Office- and national-level breakdowns of fully favorable vs denial rates aren't currently published by SSA in the per-office disposition data. The judge's own breakdown is the detail we have today.
Approval rate over time
Year-over-year approval rate across Judge De Gruy's docket. Annual rates fluctuate with the mix of cases SSA assigns; the longer-run pattern is more informative than any single year.
Decision pattern
Over her 10 years on the bench, Judge DE Gruy has seen fluctuations in her approval patterns, including a notable peak in 2020 followed by a return to more moderate levels. The most recent reporting period shows an approval rate of 56%, which remains consistent with her long-term career average. These trends suggest a judge who evaluates cases based on the evolving nature of the evidence you present. The recent data reflects a continuation of this steady pattern.
Preparing for an SSDI hearing
The guidance below applies to any SSDI hearing, not specifically to Judge De Gruy's bench. Judge-specific preparation guidance requires a corpus of public Appeals Council decisions involving each judge, which we haven't built yet.
- Bring a clean treating-physician record. Longitudinal primary-care or specialist notes spanning the disability period, with consistent symptom documentation, are typically the strongest evidence at hearing. A single month's records usually aren't enough.
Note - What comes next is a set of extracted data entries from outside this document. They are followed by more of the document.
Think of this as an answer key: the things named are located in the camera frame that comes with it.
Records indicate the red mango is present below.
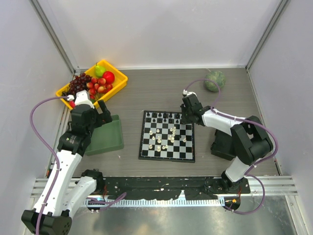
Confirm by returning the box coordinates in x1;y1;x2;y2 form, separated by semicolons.
69;101;75;108

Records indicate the black white chessboard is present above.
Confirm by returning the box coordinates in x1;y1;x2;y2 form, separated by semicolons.
138;110;195;163

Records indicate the white cable duct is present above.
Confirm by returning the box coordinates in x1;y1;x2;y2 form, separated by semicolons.
80;197;225;208

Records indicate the red apple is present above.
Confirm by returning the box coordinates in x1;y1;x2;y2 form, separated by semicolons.
102;71;115;84

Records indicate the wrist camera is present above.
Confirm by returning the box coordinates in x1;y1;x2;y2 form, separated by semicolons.
182;90;197;97
74;90;95;108

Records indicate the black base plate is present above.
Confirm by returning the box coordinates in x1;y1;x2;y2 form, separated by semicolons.
97;176;250;201

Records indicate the green pear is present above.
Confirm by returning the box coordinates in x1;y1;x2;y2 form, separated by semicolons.
95;63;106;78

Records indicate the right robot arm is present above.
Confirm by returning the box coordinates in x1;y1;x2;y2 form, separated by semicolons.
180;91;273;193

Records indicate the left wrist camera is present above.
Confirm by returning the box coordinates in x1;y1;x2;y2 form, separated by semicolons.
74;90;95;108

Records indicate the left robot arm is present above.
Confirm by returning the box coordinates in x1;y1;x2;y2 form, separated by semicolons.
22;101;112;235

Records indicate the green plastic tray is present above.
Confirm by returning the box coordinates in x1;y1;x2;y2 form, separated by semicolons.
85;115;124;156

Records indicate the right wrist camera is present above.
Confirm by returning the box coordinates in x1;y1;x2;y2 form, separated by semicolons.
182;90;197;97

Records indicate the purple grape bunch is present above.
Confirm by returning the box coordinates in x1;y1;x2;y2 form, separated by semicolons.
66;73;91;95

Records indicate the green melon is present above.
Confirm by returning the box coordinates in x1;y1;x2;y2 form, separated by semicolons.
204;71;226;92

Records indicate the white chess piece cluster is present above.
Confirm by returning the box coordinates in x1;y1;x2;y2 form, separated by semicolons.
142;126;192;152

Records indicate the black plastic box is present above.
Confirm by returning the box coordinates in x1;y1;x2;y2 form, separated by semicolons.
210;130;236;161
- Don't rely on consultative exams alone. If your medical evidence is built primarily around a one-time CE finding, expect detailed questioning. Supplement with treating-source statements where possible.
- Prepare for daily-activity questions. Have honest, specific answers about a typical day. Answers that conflict with the medical record (in either direction) tend to hurt credibility.
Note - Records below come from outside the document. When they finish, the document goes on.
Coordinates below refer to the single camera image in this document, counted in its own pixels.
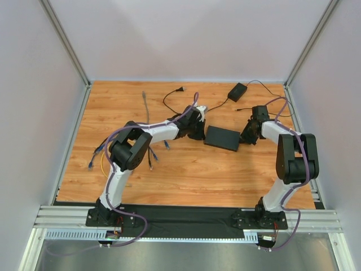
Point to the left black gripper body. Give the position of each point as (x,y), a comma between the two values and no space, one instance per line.
(197,131)

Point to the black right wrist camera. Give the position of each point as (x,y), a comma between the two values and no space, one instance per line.
(260,113)

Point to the grey slotted cable duct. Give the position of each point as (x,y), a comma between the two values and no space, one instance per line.
(103,235)

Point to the left aluminium frame post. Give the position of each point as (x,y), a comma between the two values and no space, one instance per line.
(55,22)

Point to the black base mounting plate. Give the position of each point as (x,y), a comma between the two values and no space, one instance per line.
(182,221)

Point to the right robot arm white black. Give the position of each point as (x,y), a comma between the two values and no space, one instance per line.
(296,164)

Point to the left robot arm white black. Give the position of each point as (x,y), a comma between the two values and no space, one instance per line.
(125,151)

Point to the right aluminium frame post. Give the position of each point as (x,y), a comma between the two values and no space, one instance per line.
(326,15)

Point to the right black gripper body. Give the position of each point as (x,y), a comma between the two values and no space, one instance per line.
(249,133)

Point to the aluminium frame post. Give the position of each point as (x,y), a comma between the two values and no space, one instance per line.
(55,22)
(326,15)

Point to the black power adapter brick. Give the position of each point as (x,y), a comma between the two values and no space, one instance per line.
(237,92)

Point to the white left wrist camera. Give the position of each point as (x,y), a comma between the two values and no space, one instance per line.
(202,112)

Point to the black network switch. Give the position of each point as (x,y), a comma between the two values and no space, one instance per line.
(222,138)
- Expect transferable-skills probing. A vocational expert will usually testify about jobs available to someone with your limitations. Your representative should be prepared to cross-examine.
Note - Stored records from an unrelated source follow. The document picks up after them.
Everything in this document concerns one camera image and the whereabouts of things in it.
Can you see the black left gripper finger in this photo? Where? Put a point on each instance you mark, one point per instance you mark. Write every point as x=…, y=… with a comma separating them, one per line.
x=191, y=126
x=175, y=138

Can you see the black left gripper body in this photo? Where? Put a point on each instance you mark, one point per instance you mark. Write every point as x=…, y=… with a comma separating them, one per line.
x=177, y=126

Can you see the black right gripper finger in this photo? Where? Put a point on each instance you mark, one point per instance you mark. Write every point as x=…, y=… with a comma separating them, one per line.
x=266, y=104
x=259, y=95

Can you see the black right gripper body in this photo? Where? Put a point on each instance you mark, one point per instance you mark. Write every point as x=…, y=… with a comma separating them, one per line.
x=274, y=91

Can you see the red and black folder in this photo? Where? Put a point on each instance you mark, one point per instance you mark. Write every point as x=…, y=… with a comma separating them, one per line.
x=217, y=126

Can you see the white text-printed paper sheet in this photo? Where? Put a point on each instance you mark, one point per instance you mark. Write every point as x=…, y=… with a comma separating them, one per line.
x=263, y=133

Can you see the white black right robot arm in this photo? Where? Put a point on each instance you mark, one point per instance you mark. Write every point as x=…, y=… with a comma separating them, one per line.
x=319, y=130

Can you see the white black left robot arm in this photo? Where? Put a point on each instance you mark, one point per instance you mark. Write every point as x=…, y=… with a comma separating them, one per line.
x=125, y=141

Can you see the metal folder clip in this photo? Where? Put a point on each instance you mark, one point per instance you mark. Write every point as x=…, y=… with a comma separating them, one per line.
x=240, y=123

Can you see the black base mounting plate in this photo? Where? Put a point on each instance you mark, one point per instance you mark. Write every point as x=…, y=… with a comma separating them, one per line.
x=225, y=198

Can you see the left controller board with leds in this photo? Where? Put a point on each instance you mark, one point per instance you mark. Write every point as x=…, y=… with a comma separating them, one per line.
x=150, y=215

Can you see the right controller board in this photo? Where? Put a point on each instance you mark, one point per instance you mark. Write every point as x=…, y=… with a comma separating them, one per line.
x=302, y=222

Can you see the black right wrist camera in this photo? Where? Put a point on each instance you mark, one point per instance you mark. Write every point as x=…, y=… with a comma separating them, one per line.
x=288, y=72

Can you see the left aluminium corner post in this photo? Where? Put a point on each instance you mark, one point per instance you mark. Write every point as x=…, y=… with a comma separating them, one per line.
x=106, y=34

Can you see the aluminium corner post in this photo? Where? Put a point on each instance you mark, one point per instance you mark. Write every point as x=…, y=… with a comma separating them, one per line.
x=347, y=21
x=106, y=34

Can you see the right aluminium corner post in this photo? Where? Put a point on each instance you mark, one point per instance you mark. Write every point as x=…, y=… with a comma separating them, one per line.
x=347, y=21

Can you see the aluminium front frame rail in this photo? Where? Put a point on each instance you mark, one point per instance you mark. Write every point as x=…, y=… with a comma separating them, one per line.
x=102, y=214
Hearing with Judge DE Gruy? Free, confidential — see if you qualify for SSDI.
Free Benefits ReviewAbout the Jackson Ms Oho hearing office
The Jackson MS OHO serves you and other claimants across Mississippi, managing a high volume of disability hearings. The office currently maintains an approval rate of 55%, reflecting the broader regional trends in disability adjudication. You should be prepared for a thorough review of your medical records and vocational history. See the Jackson MS OHO Hearing Office page for the full ALJ roster.
Other judges at this hearing office
The Social Security Administration assigns cases through a workload-balancing algorithm, meaning your assignment to a specific judge is essentially random. Within the Jackson MS OHO, lifetime approval rates among the bench range from 40% to 91%. This variance highlights why focusing on the strength of your own medical documentation is essential. For preparation purposes, the guidance is the same regardless of which judge you are assigned.